RECORDS FOR THIS TASK
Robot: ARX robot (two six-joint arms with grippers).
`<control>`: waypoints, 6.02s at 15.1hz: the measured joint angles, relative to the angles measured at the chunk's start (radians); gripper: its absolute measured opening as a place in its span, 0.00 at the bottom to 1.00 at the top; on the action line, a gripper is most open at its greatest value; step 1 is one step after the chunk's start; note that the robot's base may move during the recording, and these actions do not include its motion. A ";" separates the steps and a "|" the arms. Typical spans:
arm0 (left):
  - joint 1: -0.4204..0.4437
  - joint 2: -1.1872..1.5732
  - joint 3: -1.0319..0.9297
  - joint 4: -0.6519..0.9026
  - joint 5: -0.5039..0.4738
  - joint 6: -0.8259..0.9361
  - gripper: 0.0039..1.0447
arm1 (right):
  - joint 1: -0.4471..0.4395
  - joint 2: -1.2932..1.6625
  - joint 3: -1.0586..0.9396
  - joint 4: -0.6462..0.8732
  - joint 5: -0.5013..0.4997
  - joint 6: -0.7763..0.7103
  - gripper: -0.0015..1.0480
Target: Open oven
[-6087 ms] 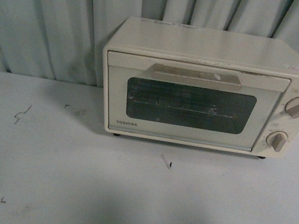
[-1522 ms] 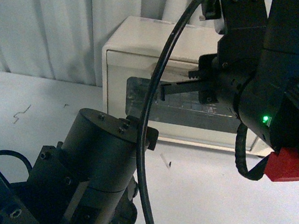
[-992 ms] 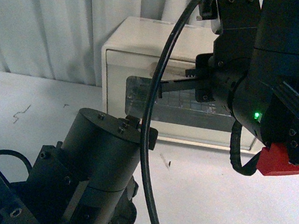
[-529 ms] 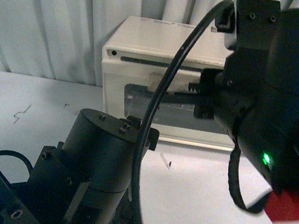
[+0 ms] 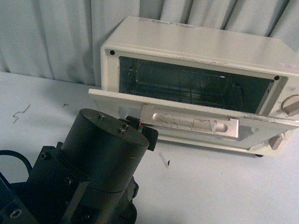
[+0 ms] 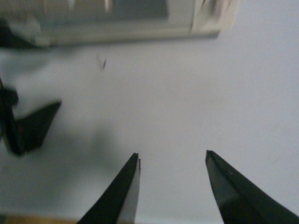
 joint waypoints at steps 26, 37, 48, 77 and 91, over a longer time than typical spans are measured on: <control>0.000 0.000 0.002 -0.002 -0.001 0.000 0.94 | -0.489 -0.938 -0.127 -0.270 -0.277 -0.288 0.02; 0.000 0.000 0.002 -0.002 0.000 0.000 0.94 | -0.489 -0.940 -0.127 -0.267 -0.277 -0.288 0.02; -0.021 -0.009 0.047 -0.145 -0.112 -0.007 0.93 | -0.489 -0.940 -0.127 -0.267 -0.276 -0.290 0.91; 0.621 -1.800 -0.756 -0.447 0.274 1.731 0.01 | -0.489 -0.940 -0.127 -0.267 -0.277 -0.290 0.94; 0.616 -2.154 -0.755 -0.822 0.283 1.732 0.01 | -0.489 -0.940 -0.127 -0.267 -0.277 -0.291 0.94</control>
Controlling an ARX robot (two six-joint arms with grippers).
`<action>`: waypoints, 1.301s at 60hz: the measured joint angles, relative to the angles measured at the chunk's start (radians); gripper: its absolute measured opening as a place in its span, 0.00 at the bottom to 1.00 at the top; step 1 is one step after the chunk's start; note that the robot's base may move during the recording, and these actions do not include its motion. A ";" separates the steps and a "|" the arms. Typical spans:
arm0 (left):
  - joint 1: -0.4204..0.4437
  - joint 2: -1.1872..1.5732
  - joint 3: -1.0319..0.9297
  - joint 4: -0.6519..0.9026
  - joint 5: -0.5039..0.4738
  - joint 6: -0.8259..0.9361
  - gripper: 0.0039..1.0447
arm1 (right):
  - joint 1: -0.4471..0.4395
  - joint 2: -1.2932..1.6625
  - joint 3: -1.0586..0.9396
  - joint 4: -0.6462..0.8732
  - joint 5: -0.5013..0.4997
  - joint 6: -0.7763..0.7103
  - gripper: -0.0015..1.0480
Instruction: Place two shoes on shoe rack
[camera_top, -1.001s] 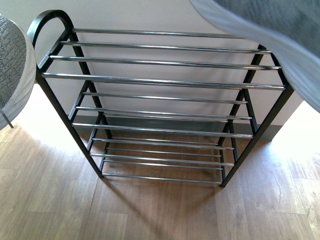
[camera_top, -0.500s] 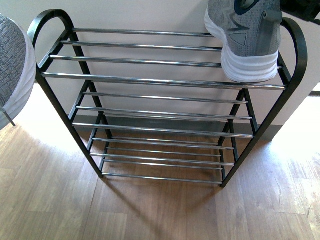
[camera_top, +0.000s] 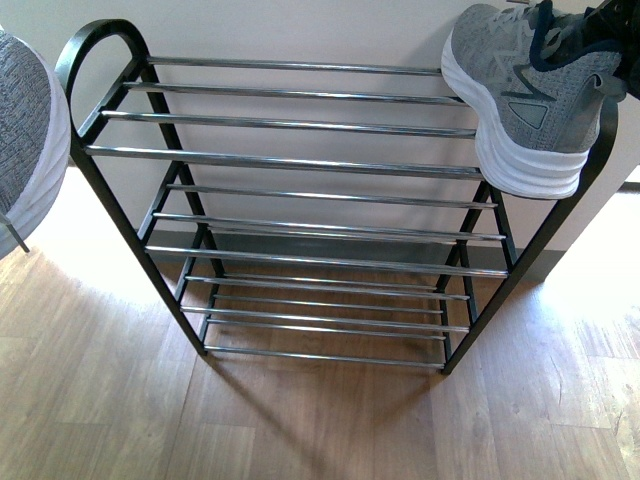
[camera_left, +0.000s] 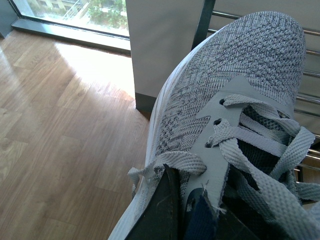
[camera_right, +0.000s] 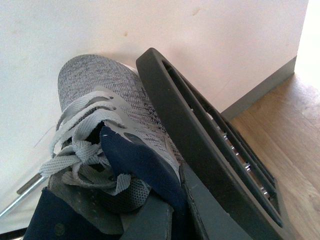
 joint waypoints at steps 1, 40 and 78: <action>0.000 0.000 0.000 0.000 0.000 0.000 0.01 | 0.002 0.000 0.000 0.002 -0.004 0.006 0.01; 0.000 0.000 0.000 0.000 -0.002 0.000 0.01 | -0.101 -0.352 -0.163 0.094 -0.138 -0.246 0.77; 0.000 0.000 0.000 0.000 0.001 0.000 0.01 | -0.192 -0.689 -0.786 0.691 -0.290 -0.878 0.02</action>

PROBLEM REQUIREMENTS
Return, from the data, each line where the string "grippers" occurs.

WRITTEN ANSWER
Robot: ARX robot (two six-joint arms with grippers).
Controlling an ARX robot (two six-joint arms with grippers).

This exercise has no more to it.